(Records contained in a dataset)
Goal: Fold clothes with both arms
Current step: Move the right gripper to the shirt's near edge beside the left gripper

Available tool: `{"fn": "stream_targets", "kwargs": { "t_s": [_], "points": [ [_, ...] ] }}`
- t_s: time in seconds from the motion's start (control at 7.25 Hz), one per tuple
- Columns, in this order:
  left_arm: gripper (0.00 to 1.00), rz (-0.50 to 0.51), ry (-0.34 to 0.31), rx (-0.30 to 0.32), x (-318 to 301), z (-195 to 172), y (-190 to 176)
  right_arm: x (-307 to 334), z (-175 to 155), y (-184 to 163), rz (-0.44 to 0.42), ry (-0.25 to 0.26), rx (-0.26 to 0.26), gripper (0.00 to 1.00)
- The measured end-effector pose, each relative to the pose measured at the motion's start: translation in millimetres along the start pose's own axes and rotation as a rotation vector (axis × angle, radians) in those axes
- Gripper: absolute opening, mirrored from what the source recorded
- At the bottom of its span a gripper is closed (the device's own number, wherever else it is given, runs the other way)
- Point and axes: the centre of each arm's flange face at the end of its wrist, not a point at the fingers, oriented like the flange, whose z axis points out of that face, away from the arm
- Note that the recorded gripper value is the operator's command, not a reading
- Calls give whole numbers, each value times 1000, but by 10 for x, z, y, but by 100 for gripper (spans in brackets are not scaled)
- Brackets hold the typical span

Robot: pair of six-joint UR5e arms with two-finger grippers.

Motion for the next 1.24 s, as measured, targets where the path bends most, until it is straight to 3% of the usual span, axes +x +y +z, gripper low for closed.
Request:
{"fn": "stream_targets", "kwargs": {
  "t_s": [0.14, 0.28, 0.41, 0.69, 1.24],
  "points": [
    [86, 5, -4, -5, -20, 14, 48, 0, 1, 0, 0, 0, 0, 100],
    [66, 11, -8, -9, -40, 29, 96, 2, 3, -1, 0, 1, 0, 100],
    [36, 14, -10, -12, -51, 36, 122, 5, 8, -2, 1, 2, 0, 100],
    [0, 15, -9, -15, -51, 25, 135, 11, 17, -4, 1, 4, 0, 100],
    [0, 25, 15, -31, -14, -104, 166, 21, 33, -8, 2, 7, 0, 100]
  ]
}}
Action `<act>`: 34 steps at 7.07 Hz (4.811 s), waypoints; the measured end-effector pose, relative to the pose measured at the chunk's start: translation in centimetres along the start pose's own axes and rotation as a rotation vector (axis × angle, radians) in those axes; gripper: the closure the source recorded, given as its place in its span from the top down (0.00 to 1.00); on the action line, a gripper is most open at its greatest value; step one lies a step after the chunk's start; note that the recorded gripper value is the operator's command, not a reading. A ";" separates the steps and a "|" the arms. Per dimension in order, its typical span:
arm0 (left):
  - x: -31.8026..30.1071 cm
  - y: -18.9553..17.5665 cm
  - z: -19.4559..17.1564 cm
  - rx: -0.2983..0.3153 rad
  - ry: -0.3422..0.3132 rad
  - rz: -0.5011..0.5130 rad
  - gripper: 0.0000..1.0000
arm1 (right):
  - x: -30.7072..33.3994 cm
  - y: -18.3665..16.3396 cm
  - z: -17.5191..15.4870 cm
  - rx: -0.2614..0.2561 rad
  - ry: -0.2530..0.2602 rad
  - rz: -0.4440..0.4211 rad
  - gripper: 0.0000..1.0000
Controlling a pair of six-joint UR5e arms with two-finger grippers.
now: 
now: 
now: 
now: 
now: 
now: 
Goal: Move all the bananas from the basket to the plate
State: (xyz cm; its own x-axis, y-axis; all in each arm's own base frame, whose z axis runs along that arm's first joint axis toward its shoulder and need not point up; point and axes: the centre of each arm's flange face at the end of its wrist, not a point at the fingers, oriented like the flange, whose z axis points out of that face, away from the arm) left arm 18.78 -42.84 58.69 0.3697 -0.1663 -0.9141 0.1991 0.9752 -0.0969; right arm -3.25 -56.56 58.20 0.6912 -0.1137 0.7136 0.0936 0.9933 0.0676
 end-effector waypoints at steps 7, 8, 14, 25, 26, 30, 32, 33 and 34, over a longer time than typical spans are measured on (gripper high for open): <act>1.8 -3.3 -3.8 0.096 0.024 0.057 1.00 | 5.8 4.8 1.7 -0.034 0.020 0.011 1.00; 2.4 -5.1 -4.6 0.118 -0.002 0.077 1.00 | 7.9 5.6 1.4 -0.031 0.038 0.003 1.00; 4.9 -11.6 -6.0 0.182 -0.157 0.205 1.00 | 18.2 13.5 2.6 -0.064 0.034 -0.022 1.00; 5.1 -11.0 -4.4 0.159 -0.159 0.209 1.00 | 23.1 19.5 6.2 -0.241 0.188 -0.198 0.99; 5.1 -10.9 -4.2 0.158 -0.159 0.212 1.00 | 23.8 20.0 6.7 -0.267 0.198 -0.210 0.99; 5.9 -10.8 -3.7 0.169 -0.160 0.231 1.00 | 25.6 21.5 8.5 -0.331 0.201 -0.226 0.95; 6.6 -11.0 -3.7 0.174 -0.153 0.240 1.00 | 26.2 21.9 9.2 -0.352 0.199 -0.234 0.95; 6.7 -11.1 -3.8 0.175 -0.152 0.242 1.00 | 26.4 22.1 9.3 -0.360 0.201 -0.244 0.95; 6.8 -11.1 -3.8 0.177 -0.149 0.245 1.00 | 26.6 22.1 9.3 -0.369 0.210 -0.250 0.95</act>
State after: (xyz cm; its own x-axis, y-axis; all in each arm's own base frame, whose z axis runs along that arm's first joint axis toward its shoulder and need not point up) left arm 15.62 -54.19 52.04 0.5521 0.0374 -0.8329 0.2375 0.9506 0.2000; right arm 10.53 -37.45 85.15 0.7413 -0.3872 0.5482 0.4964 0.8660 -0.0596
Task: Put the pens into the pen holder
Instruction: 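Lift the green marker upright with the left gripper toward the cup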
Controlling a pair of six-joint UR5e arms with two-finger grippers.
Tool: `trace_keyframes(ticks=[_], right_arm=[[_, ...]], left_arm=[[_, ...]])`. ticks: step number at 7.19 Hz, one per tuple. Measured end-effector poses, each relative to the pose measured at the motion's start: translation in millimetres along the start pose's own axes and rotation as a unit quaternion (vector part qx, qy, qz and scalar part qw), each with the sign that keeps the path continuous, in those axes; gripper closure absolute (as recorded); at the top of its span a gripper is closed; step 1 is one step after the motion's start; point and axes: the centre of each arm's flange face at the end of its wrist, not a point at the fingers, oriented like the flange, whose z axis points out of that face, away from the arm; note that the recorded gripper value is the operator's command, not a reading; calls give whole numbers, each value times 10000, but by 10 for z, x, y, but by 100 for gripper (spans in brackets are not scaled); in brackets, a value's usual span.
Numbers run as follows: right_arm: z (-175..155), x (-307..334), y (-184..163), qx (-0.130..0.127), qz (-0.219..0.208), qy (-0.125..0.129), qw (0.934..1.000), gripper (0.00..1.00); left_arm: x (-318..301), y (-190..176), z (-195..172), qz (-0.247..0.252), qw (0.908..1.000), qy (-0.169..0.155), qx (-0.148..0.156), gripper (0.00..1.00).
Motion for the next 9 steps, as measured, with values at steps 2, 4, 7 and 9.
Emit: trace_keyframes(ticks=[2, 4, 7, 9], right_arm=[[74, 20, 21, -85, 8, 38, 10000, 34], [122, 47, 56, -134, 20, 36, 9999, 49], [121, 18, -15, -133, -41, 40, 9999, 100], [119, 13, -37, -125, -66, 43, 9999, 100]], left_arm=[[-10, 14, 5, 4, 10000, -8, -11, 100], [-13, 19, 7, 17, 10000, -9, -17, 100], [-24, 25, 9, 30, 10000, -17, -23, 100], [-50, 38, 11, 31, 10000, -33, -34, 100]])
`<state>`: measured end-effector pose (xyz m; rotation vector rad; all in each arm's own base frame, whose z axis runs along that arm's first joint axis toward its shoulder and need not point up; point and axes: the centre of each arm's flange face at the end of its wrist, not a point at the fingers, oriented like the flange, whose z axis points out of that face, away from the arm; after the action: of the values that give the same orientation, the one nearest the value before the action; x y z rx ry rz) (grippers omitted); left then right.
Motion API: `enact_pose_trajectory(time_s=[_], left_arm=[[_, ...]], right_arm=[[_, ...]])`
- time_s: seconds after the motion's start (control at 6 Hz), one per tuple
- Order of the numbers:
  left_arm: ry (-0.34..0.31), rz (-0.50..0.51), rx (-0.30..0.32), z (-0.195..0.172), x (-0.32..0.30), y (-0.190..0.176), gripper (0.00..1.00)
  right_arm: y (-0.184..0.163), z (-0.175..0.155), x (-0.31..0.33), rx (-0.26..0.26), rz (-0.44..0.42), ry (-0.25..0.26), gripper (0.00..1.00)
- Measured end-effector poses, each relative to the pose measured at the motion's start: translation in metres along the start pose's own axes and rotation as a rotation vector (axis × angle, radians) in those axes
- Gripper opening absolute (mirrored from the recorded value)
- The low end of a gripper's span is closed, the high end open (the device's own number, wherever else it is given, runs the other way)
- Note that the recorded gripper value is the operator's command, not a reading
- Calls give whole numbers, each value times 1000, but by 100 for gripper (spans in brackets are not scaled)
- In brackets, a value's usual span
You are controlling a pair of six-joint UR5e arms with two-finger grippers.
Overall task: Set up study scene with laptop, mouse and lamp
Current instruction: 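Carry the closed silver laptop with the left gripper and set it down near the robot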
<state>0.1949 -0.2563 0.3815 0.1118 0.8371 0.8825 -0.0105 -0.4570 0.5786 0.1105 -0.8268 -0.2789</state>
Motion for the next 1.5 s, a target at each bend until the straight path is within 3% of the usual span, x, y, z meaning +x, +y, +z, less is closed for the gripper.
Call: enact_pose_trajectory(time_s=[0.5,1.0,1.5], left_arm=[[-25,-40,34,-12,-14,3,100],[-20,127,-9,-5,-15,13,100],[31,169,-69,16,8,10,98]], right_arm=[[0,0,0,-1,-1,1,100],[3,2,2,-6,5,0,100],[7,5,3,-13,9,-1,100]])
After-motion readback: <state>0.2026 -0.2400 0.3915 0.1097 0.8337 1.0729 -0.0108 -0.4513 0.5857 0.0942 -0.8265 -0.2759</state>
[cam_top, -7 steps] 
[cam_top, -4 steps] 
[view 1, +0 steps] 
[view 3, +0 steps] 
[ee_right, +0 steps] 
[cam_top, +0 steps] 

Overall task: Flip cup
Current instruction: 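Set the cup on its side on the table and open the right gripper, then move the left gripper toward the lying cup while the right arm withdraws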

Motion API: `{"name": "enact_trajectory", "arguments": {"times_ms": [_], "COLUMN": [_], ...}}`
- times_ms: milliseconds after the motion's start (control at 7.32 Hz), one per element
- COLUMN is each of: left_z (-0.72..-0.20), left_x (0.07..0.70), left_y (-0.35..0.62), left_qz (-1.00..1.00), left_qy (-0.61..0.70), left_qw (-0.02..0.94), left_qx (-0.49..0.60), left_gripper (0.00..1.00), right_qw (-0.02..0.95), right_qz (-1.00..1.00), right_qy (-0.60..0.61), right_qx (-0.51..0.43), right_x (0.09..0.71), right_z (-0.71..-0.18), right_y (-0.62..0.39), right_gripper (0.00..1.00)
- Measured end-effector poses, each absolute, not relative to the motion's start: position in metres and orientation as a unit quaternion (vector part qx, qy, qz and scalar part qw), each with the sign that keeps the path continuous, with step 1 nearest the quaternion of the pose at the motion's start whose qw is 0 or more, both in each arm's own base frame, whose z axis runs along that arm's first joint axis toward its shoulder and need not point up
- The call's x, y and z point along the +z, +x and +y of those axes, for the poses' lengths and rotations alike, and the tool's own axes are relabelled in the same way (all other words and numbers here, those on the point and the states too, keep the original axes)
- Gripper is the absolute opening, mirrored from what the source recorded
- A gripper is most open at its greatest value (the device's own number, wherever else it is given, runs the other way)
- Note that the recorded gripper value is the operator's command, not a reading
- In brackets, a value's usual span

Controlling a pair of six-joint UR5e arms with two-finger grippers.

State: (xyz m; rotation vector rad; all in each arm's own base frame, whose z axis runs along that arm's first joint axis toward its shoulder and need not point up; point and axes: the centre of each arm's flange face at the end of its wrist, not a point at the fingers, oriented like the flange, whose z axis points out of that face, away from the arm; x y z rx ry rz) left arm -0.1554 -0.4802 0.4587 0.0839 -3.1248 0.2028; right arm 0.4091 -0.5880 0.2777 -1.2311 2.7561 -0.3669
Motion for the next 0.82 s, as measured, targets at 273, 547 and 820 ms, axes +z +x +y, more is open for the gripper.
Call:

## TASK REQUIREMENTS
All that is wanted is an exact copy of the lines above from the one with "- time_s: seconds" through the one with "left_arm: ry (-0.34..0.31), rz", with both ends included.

## ANSWER AREA
- time_s: seconds after the motion's start (control at 6 Hz), one per tuple
- Order of the numbers:
  left_arm: ry (-0.34..0.31), rz (-0.50..0.51), rx (-0.30..0.32), z (-0.195..0.172), x (-0.32..0.30), y (-0.190..0.176), gripper (0.00..1.00)

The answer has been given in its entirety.